Odamda Yolculuk – Xavier De Maistre

Share

Yolculuk yapmak sadece bir yerleri görerek mı gerçekleşir? Eğer bir yerde mahkum kaldıysanız ve özgürlüğünüz elinizden alındıysa bu durum yolculuk yapmanız için engel midir?

Yazar, yaptığı bir düellodan dolayı odasında kırk iki gün mahkum edilmiştir.Küçücük bir odada mahkumluğu özgürleştirmek nasıl mümkündür?

Kitabı okurken Deniz Gezmiş’in şu sözü aklıma geldi:

“Burada ölen yalnızca bedenimdir ki zaten ölümlüydü, ölecekti ama düşüncemi öldüremeyeceksiniz, düşüncem yaşayacak.”

Bedeni tutsak olarak konulan odasında ruhu ve düşünceleri ile yolculuk yapan yazarın yazdıklarını okuyoruz. Odasının nasıl bir yer olduğunu okuyucuya betimleyerek anlatır.

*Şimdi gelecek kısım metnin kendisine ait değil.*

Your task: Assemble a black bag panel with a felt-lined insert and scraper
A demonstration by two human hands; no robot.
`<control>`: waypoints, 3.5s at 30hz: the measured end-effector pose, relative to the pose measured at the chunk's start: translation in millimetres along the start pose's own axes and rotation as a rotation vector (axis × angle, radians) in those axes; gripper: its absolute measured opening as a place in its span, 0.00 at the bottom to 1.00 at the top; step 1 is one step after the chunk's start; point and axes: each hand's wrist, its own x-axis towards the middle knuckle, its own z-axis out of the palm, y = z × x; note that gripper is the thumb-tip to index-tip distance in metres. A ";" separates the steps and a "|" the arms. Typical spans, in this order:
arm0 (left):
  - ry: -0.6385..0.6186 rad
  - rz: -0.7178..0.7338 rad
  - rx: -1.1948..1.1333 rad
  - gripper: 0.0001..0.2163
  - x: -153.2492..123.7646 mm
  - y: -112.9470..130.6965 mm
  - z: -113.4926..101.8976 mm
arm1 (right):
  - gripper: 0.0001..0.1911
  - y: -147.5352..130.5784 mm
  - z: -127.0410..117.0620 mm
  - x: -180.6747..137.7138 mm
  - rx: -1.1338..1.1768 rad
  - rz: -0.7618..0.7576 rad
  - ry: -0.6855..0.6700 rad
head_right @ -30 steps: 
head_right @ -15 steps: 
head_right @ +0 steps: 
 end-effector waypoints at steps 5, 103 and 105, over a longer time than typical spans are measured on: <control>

Ayrıca düşüncelerinin akışını da okuyucuya aktararak onları da yolculuğuna davet eder.

Gördüğü her nesne ile anıları yeniden şekillenir ve canlanır. Anıların gücü ile yaşadıklarına ve düşüncelerine doğru bir yolculuk…

“Mektupları o zaman ve bugün incelediğimde, artık hiç ilgilendirmeyen projeler için ölesiye çırpındığımızı görüyorum. Bir olaya büyük bir mutsuzluk olarak bakmışız; fakat mektubun sonu eksik ve olay tamamen unutulmuş: ne olduğunu bilemiyorum. Binlerce önyargının istilası altındaydık; dünyayı ve insanları hiç tanımıyorduk; fakat yine de ilişkimizde nasıl bir sıcaklık vardı! Ne yakın bir ilişki! Nasıl da sınırsız bir güven!Bizler hatalarımızla mutluyduk. Ah, ya şimdi! Artık her şey değişti; başkaları gibi, bizim de insan kalbini okumamız gerekti; ve hakikat, ortamıza bir bomba gibi düşerek yanılsamanın büyülü sarayını sonsuza dek yok etti.”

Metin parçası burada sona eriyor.